Task description
From the records below, transcribe only the lines running from the one with "(571, 228) to (468, 415): 3.86" through the one with "(241, 94) to (566, 429): 4.13". Keep both of those end lines.

Saved entries:

+ + + + + + +

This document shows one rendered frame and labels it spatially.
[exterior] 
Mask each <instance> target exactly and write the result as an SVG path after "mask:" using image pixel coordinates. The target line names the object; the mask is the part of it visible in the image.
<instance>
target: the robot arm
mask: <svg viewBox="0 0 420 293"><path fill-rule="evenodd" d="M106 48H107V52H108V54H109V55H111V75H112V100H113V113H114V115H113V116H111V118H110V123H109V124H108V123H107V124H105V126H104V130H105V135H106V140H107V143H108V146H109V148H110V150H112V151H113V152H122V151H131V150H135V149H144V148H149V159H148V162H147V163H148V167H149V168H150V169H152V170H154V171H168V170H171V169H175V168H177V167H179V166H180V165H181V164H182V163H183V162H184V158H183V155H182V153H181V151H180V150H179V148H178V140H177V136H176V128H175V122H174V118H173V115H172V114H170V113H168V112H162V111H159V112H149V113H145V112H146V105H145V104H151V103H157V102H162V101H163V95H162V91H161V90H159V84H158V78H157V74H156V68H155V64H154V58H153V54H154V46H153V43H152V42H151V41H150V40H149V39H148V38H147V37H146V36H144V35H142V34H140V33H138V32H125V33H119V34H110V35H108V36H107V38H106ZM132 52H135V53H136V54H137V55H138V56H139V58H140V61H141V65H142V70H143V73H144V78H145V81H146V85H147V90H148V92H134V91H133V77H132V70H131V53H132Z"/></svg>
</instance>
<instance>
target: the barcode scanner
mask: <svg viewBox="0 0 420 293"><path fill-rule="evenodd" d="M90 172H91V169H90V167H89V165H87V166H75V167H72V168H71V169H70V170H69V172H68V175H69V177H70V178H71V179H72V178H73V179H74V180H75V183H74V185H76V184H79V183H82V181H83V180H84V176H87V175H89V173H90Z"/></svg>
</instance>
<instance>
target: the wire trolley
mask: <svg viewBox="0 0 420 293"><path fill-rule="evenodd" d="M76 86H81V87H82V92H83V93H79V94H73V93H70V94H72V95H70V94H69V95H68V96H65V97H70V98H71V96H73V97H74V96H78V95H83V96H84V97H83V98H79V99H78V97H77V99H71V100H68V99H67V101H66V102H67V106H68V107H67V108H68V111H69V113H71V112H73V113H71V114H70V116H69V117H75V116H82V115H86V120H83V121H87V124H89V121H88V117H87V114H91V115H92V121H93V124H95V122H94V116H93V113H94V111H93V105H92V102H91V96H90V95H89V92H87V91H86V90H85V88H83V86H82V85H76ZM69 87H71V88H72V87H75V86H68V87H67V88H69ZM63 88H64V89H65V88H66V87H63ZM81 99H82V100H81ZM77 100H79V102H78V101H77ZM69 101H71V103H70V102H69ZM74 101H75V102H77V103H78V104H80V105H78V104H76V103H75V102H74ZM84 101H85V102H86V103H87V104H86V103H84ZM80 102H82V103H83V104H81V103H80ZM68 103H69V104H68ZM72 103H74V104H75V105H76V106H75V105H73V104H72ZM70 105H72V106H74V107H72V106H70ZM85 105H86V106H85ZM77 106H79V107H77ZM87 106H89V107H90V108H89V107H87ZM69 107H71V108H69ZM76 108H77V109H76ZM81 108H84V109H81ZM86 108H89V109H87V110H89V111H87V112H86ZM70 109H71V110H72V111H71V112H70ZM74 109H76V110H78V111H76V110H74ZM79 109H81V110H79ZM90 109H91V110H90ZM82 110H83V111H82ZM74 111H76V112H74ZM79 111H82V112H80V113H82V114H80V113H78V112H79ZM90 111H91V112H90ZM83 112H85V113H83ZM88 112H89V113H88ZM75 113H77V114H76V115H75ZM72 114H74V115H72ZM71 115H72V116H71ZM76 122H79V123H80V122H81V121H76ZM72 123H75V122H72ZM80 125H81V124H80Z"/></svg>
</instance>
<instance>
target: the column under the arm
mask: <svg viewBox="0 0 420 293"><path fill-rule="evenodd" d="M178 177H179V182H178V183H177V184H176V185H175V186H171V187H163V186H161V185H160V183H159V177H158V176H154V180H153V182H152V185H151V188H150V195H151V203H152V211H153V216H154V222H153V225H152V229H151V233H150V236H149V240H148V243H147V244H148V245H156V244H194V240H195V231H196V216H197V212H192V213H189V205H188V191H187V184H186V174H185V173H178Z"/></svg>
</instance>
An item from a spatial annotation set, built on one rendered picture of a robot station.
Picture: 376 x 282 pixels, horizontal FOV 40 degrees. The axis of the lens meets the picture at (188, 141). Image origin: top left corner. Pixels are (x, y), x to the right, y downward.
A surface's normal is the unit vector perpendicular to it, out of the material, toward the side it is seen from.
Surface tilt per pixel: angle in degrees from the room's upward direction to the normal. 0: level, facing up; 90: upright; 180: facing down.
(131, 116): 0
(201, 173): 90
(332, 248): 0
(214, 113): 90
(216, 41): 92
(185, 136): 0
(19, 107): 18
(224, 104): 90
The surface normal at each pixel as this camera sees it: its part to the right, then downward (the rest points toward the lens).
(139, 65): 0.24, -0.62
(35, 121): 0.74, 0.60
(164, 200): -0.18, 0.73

+ + + + + + +

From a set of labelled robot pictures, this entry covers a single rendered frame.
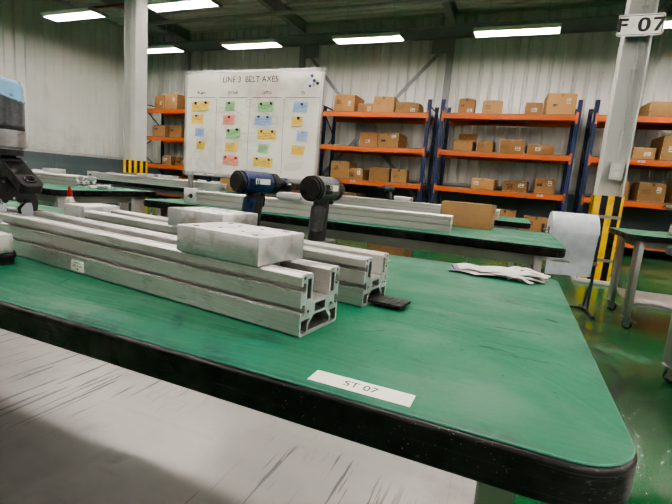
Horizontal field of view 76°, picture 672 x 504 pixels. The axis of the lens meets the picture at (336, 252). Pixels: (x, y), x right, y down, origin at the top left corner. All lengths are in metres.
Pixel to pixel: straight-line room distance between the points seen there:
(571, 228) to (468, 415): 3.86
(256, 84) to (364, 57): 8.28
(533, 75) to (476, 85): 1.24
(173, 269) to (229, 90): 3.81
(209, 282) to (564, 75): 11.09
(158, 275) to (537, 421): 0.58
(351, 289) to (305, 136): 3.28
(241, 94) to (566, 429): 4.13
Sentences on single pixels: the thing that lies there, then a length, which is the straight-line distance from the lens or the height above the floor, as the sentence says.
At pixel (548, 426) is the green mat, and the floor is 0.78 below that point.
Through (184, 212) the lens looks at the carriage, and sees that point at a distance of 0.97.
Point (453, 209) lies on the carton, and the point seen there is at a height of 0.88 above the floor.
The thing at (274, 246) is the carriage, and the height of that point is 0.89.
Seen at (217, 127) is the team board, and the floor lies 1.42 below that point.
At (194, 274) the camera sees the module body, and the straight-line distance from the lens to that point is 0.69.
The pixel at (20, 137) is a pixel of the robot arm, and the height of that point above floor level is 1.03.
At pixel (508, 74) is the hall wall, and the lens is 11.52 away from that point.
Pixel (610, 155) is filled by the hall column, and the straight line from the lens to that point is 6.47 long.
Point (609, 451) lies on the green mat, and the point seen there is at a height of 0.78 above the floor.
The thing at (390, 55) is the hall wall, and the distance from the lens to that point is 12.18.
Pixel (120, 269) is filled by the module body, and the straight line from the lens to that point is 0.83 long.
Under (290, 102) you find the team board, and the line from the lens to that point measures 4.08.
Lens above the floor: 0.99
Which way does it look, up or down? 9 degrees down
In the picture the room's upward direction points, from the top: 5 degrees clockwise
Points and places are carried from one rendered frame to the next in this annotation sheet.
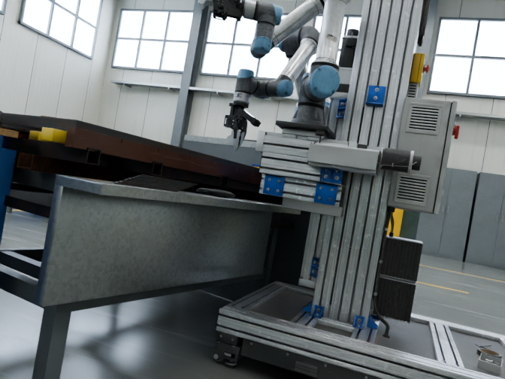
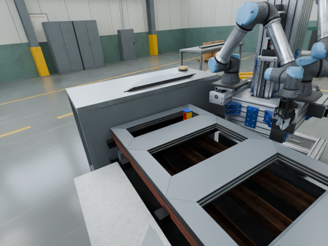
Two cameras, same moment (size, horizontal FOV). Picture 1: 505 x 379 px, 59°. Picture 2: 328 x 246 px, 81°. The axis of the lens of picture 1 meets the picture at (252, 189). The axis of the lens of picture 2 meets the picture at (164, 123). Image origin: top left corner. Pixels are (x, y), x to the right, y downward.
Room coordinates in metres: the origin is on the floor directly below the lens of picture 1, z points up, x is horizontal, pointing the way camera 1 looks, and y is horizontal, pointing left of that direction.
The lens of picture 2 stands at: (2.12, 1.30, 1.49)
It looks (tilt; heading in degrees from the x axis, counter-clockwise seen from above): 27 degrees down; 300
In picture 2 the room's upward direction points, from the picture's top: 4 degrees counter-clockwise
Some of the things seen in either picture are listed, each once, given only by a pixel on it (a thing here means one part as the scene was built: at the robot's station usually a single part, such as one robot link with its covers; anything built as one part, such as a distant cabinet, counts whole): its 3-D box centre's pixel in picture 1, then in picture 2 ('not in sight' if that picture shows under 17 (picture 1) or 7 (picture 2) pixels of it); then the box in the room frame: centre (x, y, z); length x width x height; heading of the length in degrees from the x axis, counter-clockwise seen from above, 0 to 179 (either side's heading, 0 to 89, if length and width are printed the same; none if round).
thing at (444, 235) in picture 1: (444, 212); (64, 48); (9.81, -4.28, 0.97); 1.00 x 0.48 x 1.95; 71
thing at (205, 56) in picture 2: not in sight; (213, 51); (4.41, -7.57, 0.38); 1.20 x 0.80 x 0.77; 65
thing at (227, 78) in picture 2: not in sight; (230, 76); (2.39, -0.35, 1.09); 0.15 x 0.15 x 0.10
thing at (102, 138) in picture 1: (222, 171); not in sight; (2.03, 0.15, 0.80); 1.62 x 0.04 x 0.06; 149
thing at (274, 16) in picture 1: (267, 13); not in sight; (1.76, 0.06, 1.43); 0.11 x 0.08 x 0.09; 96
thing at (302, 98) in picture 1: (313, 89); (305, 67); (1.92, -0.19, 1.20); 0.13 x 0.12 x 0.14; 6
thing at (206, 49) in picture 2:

+ + + + + + +

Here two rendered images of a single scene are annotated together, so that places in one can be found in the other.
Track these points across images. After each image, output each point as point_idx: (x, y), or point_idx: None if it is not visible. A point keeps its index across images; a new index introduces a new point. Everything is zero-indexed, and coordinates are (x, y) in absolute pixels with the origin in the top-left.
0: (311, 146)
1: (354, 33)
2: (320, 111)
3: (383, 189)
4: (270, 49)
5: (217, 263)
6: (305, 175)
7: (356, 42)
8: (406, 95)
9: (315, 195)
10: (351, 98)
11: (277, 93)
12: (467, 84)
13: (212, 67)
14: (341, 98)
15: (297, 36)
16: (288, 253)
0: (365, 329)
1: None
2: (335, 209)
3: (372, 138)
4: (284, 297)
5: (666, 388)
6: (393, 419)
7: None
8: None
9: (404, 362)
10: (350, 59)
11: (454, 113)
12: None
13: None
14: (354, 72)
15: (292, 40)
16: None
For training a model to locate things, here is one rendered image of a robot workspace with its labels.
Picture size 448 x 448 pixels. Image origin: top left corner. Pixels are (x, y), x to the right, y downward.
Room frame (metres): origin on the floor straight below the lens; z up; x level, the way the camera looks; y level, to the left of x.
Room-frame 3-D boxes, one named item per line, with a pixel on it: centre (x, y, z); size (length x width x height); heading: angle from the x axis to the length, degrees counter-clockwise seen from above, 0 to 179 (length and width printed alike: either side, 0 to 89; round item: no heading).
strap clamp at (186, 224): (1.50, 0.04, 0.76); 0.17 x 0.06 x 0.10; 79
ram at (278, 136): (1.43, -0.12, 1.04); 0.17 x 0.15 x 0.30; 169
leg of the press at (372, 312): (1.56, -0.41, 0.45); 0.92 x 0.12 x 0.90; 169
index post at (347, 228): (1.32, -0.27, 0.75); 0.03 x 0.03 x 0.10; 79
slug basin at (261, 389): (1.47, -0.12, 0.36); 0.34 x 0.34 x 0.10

+ + + + + + +

Answer box
(571, 228) to (468, 415): 3.86
(256, 84) to (364, 57): 8.28
(533, 75) to (476, 85): 1.24
(173, 269) to (229, 90): 3.81
(209, 282) to (564, 75): 11.09
(158, 275) to (537, 421): 0.58
(351, 289) to (305, 136): 3.28
(241, 94) to (566, 429): 4.13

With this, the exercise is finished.